Des zones d’ombre qui permettent toutes les interprétations. Mais le rapport se garde bien d’aller dans le détail sur certains aspects, ce qui permet toute les interprétations. Ainsi, si le document rappelle que la loi encadre la durée du travail, à aucun moment, le terme "35 heures" y figure. Résultat, une liberté d’interprétation dont chacun profite : lundi dernier, François Hollande a assuré que la réforme ne toucherait pas à la durée légale des 35 heures hebdomadaires, un message repris depuis par Myriam el Khomri. Manuel Valls en fait, lui, une interprétation plus souple : "la dérogation à la durée légale du temps de travail à 35 heures n'est plus une transgression", a déclaré lundi le Premier Ministre. Et pour Emmanuel Macron, ce document signe "de facto" la fin des 35 heures. Bref, la ligne gouvernementale n'est pas claire sur ce sujet.

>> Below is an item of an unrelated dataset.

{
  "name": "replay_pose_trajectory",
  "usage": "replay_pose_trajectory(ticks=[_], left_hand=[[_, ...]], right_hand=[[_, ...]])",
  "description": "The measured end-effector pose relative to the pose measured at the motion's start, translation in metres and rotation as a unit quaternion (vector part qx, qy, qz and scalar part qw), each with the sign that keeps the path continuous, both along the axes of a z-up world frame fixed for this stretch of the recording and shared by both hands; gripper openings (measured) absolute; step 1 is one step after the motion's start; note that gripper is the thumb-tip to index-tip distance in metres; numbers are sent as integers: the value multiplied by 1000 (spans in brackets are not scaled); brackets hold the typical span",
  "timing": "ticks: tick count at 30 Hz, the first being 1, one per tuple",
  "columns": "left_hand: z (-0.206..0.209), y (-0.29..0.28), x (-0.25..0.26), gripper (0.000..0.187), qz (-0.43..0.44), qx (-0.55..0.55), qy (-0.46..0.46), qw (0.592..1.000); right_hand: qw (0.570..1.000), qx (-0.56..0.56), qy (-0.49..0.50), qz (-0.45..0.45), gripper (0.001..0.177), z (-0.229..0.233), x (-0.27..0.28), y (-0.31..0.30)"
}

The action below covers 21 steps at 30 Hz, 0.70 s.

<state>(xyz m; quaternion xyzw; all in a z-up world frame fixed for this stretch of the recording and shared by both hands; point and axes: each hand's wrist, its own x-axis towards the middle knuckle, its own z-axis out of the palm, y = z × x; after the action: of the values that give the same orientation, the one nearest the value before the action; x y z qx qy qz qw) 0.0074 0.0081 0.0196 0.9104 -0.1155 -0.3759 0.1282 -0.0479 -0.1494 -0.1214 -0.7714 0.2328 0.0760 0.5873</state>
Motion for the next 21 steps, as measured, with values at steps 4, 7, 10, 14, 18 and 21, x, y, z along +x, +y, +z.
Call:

De même, si le rapport Badinter rappelle que travailler au-delà de 35 heures par semaine suppose des "compensations", il ne précise pas lesquelles. Or aujourd’hui, la loi précise que toute heure supplémentaire doit être majoré de 25%, certains secteurs ayant obtenu de limiter cette sur-rémunération à 10%. En ne précisant pas l’ampleur de ces compensations, le rapport laisse donc au gouvernement les coudées franches, ce qui fait craindre aux syndicats que les heures supplémentaires soient à l'avenir moins payées. D’ailleurs, Manuel Valls a déclaré lundi que les heures supplémentaires devraient être rémunérées "différemment" à l’avenir.

Vers des heures supp’ plus fréquentes mais moins bien payés ? Grâce à ces marges de manœuvre, le gouvernement pourrait donc "déverrouiller" les 35 heures, dixit Manuel Valls, sans pour autant les supprimer. En clair, rendre les heures supplémentaires plus fréquentes mais avec des compensations revues à la baisse. Un scénario d'autant plus probable que ces compensations seraient définies non pas au niveau national mais branche par branche : résultat, le rapport de force entre syndicats et employeurs pencherait plus facilement en faveur des entreprises.

La semaine de travail resterait donc sur le papier à 35 heures mais aller au-delà serait plus facile et moins onéreux pour les employeurs : les grands principes seraient alors préservés, tout en poursuivant le chantier de la réduction du coût du travail. "Les 35 heures ne sont pas un vrai problème, la durée effective moyenne du travail tourne autour de 39 heures. Il ne s’agit pas de revenir sur les 35 heures ou les 39 heures, il s’agit simplement de savoir combien ça coûte de faire deux, trois, quatre heures de plus que 35 heures", a décrypté Bernard Vivier, directeur de l'Institut supérieur du travail, lundi sur Europe 1.

Quel accueil des partenaires sociaux ? "Un mouvement est lancé et il n’est pas innocent de voir que c’est un gouvernement de gauche qui se saisit de cette question", a estimé Bernard Vivier. Mais même les organisations patronales sont dans leur ensemble déçues : elles espéraient la suppression pure et simple des 35 heures. Ainsi, aux yeux du Medef, "il convient de sortir définitivement du carcan des 35 heures qui reste un épouvantail pour tous les investisseurs internationaux". Encore plus libéral, le Club des entrepreneurs de croissance est aussi plus critique : "que le rapport Badinter vienne consolider des désuétudes en affirmant notamment que "la durée normale du travail est fixée par la loi" est un vrai scandale. La durée normale du travail devrait tout simplement être fixée par entreprises ou par branches mais certainement pas par des lois déconnectées des réalités du terrain économique", estime-t-il.

Du côté des organisations syndicales, les réactions sont bien plus mesurées. Si l’Unsa se déclare "perplexe", elle préfère attendre d’en savoir plus et donne rendez-vous à la ministre du Travail. La CFDT estime que ce rapport "est plutôt positif. Il n’y a pas, à mes yeux, de remise en cause du Code du travail", a déclaré son secrétaire général, interrogé par Le Monde. La CGT n’a en revanche pas encore réagi, mais on se souvient de ses critiques virulentes contre le livre de Robert Badinter, qui préfigurait son rapport.